## TASK ITEM
Your answer should be the lines below from the one holding "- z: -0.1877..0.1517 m" through the one holding "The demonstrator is", copied exactly and with nothing else.

## EXERCISE MATERIALS

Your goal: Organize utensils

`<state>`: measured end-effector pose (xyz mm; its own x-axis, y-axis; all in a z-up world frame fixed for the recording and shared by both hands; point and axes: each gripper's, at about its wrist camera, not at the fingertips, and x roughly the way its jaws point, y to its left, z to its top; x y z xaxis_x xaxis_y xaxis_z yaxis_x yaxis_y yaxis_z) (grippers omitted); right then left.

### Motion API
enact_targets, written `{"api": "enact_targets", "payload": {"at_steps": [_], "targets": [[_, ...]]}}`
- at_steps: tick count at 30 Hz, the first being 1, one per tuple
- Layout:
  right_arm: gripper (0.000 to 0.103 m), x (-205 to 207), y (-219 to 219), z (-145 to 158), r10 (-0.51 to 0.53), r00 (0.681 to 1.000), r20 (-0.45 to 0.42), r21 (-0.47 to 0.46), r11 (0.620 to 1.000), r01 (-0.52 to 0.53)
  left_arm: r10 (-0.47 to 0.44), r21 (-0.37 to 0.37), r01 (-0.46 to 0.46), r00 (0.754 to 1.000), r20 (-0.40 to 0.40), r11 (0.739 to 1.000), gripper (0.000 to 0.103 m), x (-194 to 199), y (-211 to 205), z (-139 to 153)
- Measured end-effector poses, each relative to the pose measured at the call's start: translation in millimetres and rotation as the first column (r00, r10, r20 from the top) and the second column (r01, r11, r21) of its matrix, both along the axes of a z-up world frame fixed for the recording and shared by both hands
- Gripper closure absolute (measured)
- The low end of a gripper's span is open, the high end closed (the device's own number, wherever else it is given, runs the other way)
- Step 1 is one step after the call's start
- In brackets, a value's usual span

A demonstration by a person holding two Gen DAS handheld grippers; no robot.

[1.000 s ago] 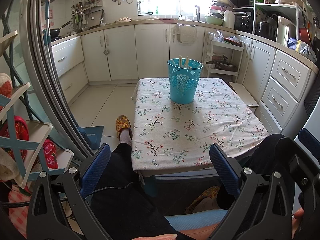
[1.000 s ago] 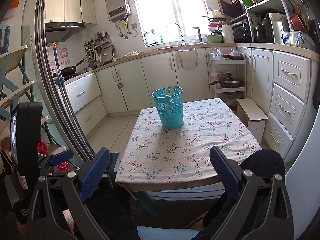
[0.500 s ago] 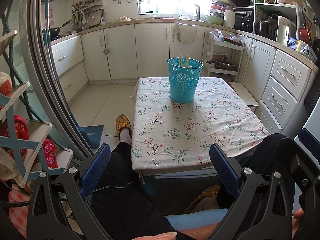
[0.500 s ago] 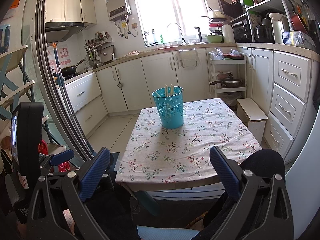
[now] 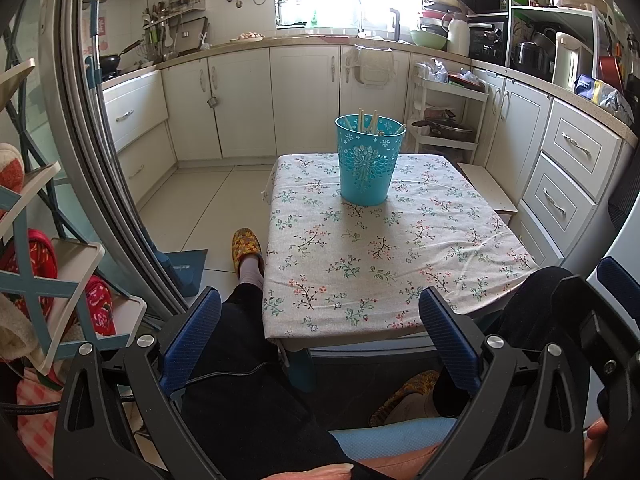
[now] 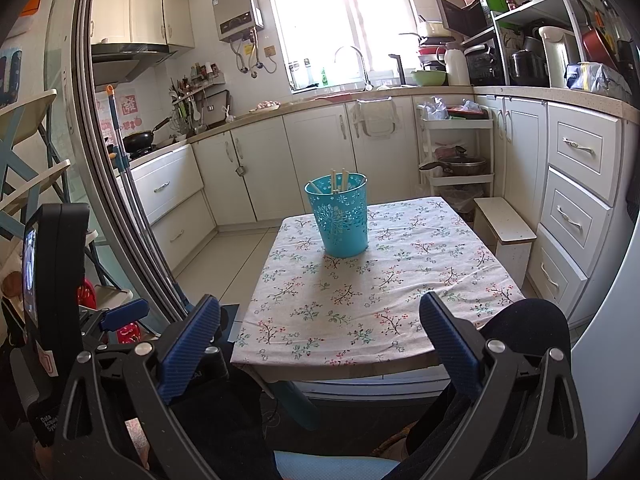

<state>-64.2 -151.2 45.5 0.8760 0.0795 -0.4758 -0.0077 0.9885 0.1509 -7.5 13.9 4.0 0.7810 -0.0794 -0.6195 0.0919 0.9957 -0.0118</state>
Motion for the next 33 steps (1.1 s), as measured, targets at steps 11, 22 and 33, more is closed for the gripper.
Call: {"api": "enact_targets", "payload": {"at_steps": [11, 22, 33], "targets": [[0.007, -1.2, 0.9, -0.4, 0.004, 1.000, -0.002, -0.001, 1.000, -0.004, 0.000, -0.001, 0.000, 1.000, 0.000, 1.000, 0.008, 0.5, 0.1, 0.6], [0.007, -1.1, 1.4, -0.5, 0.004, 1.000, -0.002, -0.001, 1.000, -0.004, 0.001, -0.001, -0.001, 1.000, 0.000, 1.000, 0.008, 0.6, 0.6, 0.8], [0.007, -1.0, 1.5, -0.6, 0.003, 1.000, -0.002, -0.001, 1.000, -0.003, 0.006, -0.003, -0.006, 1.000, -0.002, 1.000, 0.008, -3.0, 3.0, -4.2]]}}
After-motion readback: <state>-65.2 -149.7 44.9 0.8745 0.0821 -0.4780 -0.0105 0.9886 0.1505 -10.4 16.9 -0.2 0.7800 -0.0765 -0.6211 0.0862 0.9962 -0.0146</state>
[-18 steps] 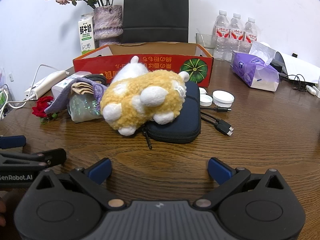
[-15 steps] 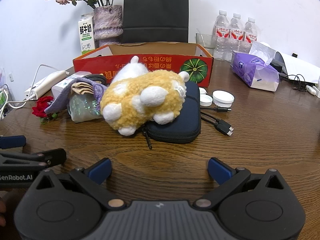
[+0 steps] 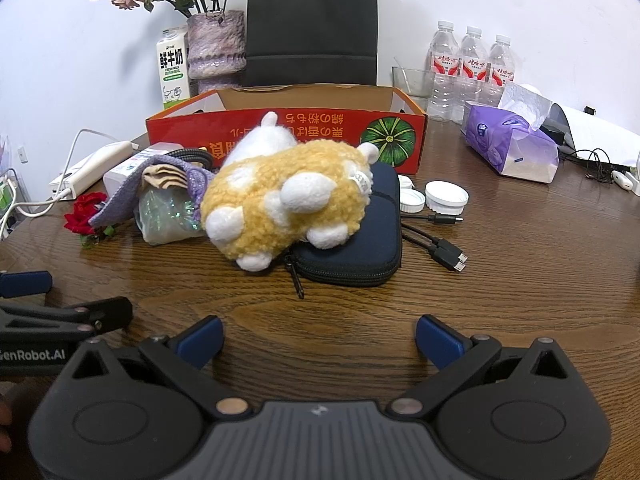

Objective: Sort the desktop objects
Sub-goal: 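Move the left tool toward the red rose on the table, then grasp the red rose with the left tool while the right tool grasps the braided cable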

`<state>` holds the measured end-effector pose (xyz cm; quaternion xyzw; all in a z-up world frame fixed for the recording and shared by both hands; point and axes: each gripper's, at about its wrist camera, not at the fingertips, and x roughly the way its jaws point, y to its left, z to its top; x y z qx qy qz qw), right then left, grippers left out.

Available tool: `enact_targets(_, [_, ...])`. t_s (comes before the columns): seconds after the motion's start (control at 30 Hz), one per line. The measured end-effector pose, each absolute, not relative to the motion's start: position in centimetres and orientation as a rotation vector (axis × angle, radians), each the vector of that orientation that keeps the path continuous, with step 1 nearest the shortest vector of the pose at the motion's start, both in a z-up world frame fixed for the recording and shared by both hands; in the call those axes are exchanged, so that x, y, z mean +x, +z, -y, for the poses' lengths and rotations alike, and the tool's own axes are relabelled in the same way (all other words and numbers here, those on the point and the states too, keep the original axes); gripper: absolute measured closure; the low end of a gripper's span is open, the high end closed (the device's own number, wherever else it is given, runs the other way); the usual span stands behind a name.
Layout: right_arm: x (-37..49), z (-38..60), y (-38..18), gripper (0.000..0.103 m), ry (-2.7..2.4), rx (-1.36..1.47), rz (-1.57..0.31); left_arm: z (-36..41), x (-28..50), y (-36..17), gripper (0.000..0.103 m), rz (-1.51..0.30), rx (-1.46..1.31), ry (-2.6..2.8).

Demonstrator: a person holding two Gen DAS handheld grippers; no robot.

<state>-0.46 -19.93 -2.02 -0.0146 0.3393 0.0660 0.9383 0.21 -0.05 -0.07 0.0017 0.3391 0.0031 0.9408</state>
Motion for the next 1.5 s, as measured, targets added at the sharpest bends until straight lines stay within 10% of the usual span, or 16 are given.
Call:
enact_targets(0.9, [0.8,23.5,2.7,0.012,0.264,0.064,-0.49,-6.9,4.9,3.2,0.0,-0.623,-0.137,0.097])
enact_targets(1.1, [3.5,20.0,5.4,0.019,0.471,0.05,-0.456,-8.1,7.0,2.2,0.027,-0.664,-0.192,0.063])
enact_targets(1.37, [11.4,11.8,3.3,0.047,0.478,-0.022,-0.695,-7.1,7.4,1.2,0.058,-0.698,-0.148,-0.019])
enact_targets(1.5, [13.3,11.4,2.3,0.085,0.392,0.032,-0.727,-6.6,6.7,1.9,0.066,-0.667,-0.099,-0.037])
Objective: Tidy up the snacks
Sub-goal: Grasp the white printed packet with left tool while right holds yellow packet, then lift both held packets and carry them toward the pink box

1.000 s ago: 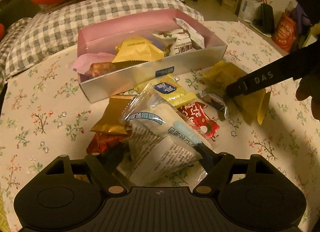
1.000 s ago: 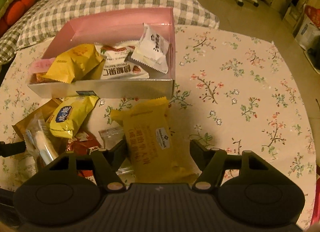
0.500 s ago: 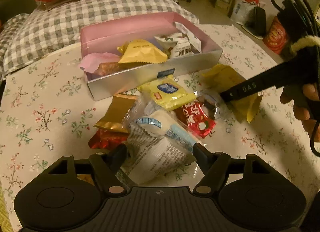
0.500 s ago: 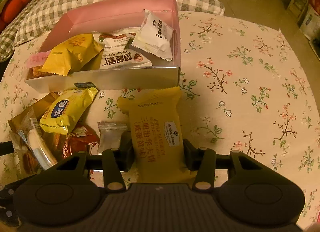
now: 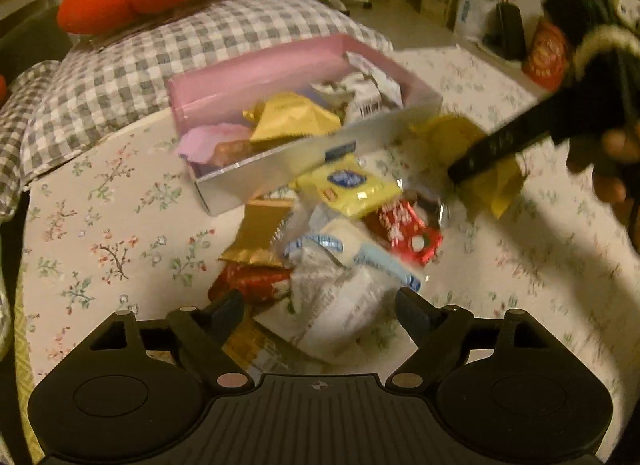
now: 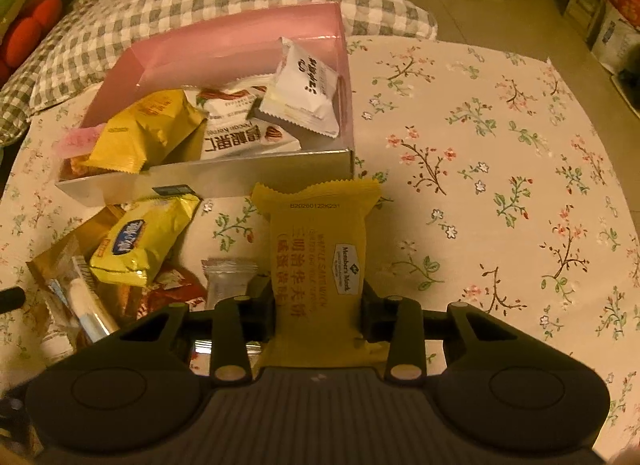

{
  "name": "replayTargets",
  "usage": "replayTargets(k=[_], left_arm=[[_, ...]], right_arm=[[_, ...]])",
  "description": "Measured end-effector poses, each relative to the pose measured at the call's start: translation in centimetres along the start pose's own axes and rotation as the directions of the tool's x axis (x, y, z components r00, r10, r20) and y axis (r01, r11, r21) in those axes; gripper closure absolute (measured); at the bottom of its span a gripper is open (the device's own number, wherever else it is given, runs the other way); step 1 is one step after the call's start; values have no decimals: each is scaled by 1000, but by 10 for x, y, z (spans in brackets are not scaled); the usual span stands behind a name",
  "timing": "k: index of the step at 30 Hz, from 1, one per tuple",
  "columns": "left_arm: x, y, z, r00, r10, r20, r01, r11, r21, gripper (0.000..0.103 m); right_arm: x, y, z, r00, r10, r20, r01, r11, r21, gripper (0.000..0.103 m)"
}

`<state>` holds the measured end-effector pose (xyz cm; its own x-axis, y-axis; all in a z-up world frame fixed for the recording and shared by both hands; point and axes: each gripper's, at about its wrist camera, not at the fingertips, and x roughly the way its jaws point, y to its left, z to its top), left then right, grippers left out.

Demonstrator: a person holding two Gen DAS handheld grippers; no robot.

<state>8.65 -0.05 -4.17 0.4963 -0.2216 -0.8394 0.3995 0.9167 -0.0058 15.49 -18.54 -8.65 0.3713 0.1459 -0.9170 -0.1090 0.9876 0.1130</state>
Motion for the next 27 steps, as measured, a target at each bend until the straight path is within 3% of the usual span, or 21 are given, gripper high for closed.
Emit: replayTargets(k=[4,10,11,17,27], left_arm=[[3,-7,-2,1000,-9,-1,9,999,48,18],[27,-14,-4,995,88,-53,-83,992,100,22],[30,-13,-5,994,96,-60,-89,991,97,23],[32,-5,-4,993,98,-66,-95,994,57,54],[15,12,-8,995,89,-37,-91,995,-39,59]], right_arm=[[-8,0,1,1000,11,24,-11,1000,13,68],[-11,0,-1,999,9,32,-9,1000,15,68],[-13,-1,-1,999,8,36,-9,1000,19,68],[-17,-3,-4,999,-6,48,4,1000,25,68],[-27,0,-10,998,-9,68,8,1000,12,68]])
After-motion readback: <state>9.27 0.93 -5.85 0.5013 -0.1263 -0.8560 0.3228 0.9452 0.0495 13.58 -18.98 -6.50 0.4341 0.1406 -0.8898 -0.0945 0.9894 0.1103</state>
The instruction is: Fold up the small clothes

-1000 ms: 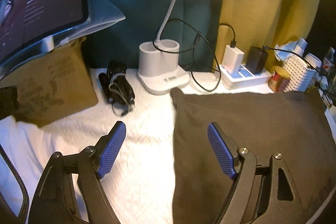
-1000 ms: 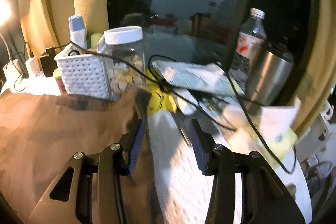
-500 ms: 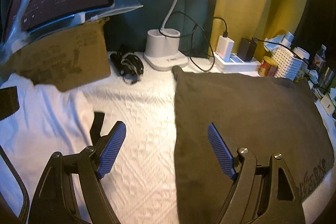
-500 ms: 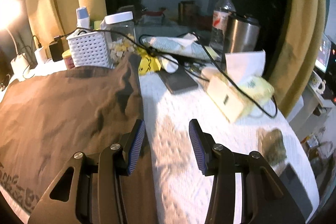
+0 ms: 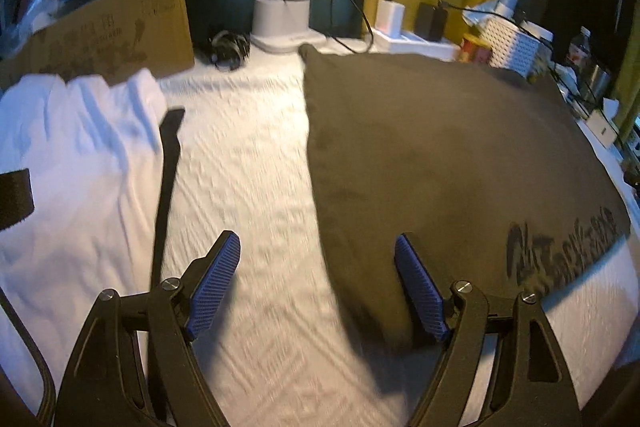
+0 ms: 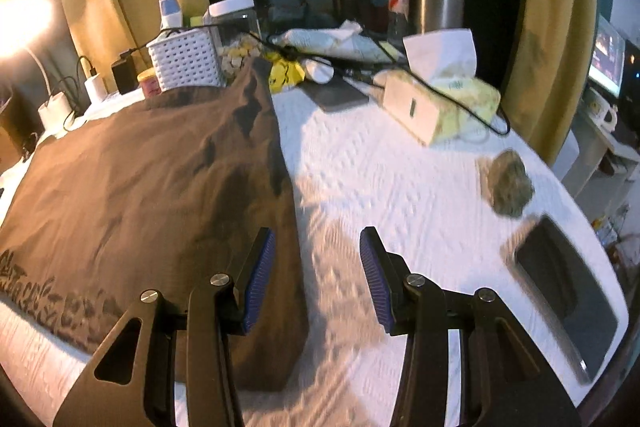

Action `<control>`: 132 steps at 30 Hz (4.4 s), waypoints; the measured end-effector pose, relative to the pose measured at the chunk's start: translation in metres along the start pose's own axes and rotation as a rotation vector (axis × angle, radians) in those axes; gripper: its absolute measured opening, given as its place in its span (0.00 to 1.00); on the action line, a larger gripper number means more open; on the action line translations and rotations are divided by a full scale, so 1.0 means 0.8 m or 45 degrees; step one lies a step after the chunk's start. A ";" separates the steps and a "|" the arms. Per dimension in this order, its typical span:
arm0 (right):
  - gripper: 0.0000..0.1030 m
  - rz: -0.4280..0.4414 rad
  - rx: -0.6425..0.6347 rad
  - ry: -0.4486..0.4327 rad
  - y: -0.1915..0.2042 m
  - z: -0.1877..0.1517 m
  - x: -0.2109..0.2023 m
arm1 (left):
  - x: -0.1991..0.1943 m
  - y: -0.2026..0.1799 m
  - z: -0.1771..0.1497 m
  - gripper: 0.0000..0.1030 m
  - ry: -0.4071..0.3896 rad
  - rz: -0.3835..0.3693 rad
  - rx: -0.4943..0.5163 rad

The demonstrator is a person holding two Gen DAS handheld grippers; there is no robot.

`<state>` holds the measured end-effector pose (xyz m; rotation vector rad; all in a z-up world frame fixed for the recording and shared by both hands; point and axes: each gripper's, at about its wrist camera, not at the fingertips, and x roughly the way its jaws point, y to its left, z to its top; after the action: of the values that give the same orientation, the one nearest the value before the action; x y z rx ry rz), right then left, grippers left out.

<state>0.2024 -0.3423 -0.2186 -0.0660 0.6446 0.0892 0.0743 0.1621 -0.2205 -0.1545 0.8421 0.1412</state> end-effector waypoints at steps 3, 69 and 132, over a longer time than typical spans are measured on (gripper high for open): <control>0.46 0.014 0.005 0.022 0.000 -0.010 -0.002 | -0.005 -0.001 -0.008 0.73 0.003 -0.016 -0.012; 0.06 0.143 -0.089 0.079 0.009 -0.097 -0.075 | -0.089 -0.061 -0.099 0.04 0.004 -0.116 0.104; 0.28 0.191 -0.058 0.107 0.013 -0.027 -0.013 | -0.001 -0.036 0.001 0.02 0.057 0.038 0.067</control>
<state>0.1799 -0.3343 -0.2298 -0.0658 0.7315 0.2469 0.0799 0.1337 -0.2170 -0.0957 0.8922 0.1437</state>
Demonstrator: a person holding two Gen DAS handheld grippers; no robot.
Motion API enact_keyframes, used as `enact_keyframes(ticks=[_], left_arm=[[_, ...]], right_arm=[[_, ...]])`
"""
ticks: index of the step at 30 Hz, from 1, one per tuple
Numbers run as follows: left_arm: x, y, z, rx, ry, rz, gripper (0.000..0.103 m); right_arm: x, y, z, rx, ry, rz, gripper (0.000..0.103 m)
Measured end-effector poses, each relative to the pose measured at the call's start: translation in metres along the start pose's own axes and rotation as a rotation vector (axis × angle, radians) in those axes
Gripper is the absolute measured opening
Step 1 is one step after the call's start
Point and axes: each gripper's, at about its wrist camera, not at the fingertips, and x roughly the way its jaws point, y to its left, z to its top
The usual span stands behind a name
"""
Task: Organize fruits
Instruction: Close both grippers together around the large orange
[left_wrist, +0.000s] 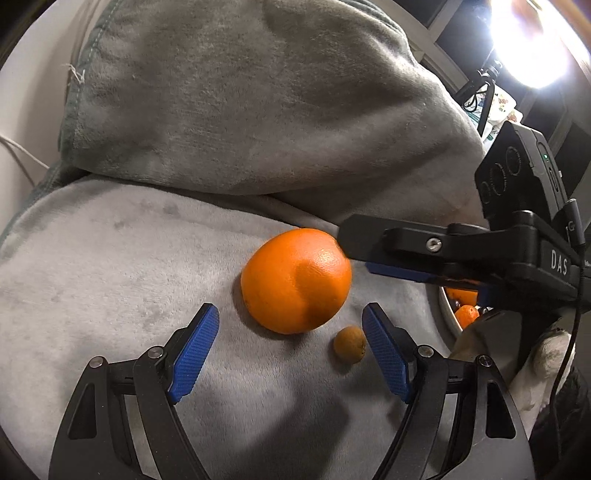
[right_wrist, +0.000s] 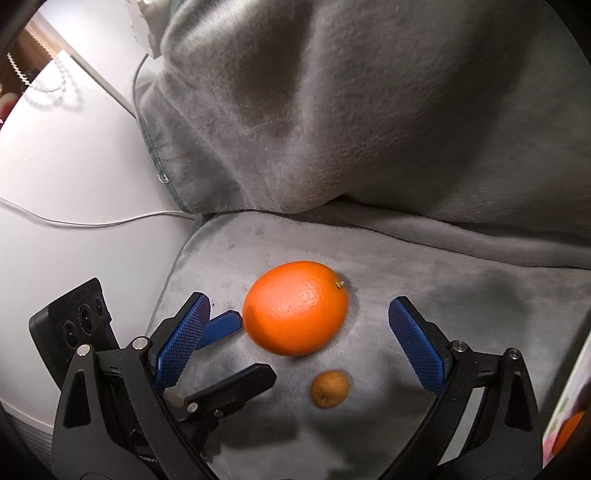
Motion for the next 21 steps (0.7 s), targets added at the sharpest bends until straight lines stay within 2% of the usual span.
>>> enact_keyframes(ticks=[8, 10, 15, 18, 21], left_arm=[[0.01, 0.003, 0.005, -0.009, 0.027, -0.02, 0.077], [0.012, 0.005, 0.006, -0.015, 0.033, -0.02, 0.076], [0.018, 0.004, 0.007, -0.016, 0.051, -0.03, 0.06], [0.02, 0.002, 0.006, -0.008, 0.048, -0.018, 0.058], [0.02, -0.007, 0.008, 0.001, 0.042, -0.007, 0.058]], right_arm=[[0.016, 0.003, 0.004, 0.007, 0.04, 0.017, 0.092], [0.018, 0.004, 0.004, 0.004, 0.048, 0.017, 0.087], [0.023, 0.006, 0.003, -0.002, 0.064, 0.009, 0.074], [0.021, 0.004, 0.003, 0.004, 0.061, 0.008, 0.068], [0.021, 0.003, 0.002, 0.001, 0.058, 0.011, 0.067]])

## WRITTEN RESPONSE
  - z: -0.1877..0.1517 m
  - x: -0.2109..0.2023 m
arm1 (left):
  - x: -0.1991..0.1943 m
  - y: -0.2026..0.1799 m
  - z: -0.1771..0.1497 m
  - gripper: 0.0000..0.1030 m
  - ry: -0.4071..0.3896 rad
  - rz: -0.3835..0.3693 rad
  - rx: -0.4943..0.5163 rad

The demonstrator is a person holding two Gen DAS handheld grippers; there is no robot.

Nothing more remains for this exercise.